As the quality of our physical connections gets diluted over time, we adjust, expecting less. We forget what real romance is. And we forget that sending kisses by email can’t replace actual intimacy.
Studies the world over have proven the same. Researchers at the University of Missouri interviewed hundreds of Facebook users aged between 18 and 82, who believed their partner’s Facebook use increased conflict in their relationship.
As the use of the site increased, the study found, so did their jealousy, leading to break-ups, cheating and divorce.
The evidence is everywhere: the more we resort to digital intimacy, the less fluent our actual intimacy becomes.
One couple’s relationship suffered when they were both promoted, and spent every evening answering emails from work, even at 11pm.

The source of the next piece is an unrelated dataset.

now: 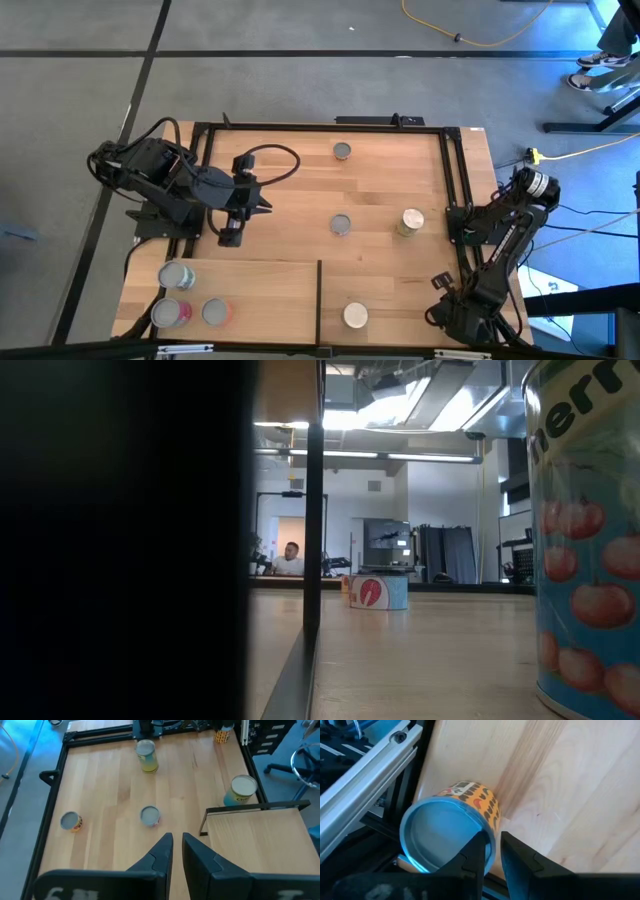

‘At first, we were answering emails from the bedroom,’ says Anne. ‘Which meant our sex life suffered. Then, my husband started working from the study next door instead. When he started texting me goodnight, instead of walking to the bedroom, I knew I was no longer a priority.’
This distance breeds mistrust. Partners worry who their loved one is talking to — often with good reason.
And an Oxford University study of 24,000 married European couples found a direct, inverse link between use of social networking sites and marital satisfaction.
The more couples read about others’ exciting lives on social media, the more likely they were to view their own with disappointment and disdain.